_Task directions_
Write out every line exactly, from the first line of the records below through the line that contains "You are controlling".

_Records from a dataset_
────

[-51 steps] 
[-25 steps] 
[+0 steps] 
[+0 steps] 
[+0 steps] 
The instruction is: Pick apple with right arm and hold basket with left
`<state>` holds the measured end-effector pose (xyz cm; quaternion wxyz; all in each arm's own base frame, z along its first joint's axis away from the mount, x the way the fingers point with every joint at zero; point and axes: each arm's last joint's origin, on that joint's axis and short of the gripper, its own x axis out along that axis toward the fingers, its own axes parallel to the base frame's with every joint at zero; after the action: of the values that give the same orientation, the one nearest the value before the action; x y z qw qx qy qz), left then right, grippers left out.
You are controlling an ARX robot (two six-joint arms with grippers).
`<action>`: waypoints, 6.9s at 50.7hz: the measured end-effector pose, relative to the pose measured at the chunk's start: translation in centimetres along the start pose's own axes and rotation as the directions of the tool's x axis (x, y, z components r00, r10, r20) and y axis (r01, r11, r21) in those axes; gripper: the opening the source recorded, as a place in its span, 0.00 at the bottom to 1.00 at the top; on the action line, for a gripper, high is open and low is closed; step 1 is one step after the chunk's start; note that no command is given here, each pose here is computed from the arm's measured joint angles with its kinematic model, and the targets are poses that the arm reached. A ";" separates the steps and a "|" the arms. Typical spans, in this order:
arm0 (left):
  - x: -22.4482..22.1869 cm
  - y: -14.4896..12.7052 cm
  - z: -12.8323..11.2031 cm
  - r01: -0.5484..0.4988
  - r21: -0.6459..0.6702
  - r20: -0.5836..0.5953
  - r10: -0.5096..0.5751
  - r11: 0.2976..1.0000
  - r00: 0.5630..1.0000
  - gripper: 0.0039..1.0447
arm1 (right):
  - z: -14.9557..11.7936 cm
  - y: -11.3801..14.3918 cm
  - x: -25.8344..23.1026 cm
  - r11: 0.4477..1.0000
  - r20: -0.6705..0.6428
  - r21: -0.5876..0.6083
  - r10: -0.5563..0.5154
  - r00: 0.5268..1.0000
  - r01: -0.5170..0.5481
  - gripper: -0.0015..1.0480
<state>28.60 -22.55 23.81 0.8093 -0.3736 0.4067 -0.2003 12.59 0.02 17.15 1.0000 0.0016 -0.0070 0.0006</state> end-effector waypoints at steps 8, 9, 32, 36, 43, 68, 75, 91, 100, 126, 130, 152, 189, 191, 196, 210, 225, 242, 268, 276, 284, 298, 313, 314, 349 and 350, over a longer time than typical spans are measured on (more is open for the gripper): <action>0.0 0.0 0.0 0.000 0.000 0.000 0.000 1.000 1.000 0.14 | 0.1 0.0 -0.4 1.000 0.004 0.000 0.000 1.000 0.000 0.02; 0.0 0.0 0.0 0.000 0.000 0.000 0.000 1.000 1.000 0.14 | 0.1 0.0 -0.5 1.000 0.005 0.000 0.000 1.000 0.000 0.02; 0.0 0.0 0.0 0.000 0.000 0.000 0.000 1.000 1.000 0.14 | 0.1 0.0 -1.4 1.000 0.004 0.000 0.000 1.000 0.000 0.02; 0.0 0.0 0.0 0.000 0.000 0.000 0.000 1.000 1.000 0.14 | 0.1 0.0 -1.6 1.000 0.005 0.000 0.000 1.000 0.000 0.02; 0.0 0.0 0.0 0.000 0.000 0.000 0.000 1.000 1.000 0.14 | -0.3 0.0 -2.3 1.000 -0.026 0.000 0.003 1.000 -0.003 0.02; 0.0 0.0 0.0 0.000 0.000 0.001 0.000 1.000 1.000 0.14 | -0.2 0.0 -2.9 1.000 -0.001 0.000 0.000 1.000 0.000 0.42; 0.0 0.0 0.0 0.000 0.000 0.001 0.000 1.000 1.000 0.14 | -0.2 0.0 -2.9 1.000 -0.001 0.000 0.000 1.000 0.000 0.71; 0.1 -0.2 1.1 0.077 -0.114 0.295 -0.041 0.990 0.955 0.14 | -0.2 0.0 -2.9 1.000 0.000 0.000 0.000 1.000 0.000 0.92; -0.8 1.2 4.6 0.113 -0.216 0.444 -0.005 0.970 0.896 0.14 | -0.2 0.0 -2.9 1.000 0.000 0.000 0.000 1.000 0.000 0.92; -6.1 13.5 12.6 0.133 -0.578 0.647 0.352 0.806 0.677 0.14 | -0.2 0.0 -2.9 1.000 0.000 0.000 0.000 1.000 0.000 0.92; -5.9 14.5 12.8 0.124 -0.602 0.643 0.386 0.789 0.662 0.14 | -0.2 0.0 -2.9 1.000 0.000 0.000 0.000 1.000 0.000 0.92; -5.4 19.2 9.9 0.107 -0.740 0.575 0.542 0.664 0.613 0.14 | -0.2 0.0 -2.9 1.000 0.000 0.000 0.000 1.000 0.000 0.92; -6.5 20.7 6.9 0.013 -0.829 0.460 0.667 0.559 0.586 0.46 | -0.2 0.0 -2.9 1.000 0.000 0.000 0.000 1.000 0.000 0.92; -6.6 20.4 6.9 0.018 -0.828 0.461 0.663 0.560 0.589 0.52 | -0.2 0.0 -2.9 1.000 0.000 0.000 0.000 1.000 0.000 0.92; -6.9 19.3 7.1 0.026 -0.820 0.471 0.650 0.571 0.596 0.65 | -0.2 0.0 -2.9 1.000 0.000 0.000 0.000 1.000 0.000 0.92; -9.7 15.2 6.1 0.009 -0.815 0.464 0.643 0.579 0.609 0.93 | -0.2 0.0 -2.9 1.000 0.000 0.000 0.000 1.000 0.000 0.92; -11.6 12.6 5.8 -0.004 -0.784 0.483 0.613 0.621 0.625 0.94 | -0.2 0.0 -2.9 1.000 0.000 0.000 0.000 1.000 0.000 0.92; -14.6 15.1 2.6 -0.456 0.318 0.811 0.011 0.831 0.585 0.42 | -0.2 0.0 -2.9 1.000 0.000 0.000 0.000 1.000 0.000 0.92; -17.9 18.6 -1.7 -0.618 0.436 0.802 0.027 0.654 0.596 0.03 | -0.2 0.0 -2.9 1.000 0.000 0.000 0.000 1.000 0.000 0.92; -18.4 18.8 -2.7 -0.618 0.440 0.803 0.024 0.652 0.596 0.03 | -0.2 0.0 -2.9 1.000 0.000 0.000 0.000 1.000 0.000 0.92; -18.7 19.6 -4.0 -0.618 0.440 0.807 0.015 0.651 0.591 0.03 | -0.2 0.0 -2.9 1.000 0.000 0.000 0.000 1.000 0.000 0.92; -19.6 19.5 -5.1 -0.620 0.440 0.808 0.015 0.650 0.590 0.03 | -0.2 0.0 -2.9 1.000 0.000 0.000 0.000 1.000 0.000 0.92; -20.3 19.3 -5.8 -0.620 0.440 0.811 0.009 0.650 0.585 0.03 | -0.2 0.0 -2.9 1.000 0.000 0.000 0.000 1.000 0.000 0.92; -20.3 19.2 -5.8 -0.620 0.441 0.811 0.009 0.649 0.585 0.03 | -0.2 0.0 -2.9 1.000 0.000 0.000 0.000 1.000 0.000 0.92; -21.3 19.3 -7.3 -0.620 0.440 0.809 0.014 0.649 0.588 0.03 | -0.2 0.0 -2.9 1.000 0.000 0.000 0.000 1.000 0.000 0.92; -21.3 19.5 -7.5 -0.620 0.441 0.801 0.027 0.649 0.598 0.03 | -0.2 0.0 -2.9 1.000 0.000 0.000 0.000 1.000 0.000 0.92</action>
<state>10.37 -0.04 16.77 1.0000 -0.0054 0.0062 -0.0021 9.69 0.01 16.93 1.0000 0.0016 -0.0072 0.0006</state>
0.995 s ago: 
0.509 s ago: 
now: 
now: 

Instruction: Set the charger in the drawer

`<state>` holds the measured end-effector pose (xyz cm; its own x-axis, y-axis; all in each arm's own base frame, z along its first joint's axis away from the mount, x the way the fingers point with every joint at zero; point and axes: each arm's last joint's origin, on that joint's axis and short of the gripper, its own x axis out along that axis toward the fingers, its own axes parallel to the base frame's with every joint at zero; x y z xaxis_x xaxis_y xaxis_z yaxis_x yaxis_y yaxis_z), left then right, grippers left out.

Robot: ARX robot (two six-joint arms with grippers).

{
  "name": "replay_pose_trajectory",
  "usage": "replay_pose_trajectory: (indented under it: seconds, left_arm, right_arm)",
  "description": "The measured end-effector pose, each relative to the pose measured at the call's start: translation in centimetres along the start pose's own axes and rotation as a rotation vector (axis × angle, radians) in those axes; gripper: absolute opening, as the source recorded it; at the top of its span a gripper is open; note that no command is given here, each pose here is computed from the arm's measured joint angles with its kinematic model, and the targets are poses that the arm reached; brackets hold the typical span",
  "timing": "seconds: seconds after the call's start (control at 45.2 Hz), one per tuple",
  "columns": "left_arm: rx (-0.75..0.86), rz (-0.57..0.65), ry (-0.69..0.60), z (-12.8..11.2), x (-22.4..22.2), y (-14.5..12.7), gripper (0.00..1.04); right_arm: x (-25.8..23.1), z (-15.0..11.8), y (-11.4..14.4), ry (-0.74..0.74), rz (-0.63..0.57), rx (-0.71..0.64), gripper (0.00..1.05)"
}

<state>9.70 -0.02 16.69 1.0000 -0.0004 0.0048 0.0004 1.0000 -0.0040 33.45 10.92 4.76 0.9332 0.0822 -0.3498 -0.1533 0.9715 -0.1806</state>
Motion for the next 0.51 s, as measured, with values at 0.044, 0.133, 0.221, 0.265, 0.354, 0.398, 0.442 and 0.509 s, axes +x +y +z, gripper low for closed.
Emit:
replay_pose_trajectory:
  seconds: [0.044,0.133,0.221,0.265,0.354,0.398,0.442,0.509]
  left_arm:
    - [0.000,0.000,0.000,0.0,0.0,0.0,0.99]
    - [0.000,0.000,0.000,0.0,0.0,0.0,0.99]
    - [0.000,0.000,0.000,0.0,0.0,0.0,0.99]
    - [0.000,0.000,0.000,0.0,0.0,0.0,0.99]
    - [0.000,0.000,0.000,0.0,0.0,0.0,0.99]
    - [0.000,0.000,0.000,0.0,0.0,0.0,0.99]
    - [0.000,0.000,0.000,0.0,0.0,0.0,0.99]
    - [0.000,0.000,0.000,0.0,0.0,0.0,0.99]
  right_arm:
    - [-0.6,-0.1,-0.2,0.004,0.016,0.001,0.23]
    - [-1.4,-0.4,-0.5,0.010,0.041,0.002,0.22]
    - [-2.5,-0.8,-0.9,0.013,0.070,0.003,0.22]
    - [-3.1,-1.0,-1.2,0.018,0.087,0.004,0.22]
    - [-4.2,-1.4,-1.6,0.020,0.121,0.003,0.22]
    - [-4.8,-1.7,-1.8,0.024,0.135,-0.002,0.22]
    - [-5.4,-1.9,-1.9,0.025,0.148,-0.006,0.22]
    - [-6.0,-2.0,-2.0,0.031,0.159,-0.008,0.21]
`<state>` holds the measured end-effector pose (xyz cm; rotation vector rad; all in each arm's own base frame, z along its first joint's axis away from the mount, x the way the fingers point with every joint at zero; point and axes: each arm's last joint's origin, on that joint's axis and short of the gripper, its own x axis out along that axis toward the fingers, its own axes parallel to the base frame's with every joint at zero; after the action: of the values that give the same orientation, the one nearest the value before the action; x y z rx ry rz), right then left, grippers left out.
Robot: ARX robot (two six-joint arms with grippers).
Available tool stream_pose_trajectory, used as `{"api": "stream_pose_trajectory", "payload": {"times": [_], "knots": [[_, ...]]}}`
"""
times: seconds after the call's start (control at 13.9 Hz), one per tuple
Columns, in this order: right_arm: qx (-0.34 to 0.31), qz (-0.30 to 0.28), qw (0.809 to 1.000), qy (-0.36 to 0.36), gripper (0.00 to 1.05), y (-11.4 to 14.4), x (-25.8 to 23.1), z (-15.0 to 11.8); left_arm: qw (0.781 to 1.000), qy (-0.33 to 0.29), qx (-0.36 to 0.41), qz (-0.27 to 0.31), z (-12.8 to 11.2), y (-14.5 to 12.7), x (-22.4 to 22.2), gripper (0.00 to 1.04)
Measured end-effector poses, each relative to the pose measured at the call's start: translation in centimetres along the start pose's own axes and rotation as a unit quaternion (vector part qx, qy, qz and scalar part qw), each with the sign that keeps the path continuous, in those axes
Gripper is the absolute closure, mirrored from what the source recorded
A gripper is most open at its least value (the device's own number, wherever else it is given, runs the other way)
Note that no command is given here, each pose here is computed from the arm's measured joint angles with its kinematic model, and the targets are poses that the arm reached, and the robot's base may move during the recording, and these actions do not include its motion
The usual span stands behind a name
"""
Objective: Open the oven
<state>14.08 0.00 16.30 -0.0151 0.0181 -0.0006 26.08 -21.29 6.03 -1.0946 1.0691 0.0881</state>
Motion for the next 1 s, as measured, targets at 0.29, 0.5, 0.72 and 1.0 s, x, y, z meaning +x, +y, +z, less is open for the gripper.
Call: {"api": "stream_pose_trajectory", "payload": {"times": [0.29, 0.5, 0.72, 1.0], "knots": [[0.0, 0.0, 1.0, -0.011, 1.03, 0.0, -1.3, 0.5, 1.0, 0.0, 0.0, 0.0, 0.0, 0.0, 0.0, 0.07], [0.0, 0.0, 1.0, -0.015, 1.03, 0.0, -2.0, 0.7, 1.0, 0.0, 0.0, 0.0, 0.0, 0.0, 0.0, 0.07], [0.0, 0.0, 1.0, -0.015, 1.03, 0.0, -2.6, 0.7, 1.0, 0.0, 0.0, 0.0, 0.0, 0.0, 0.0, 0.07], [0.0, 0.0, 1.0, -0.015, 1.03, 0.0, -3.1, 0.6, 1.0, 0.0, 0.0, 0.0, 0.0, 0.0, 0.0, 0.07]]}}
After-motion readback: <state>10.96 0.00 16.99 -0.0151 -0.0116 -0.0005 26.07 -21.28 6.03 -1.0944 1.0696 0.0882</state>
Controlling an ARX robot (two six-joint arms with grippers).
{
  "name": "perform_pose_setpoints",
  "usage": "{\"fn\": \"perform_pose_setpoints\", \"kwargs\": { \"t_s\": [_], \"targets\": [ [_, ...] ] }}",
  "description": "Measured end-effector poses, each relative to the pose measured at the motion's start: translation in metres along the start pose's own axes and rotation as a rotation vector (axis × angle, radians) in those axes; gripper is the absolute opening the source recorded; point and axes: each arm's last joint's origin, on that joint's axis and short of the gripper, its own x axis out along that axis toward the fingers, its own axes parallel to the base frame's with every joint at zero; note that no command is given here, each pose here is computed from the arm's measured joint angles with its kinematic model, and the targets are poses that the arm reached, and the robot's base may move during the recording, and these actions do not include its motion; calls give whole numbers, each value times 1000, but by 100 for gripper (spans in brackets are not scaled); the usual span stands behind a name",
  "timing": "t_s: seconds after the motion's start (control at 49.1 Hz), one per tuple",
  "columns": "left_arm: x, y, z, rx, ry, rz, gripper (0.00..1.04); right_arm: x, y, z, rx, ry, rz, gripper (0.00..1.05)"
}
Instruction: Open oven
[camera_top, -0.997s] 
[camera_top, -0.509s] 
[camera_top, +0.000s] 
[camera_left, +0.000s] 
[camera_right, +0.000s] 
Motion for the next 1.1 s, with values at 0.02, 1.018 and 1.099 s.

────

_Result for this exercise_
[-51 steps] 
[-25 steps] 
[+0 steps] 
[+0 steps] 
[+0 steps] 
The instruction is: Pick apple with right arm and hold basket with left
`<state>` holds the measured end-effector pose (xyz cm; quaternion wxyz; all in each arm's own base frame, z along its first joint's axis away from the mount, x the way the fingers point with every joint at zero; point and axes: each arm's last joint's origin, on that joint's axis and short of the gripper, its own x axis out along that axis toward the fingers, its own axes parallel to the base frame's with every joint at zero; after the action: of the values that give the same orientation, the one nearest the value before the action; x y z qw qx qy qz), left then right, grippers left out.
You are controlling an ARX robot (two six-joint arms with grippers).

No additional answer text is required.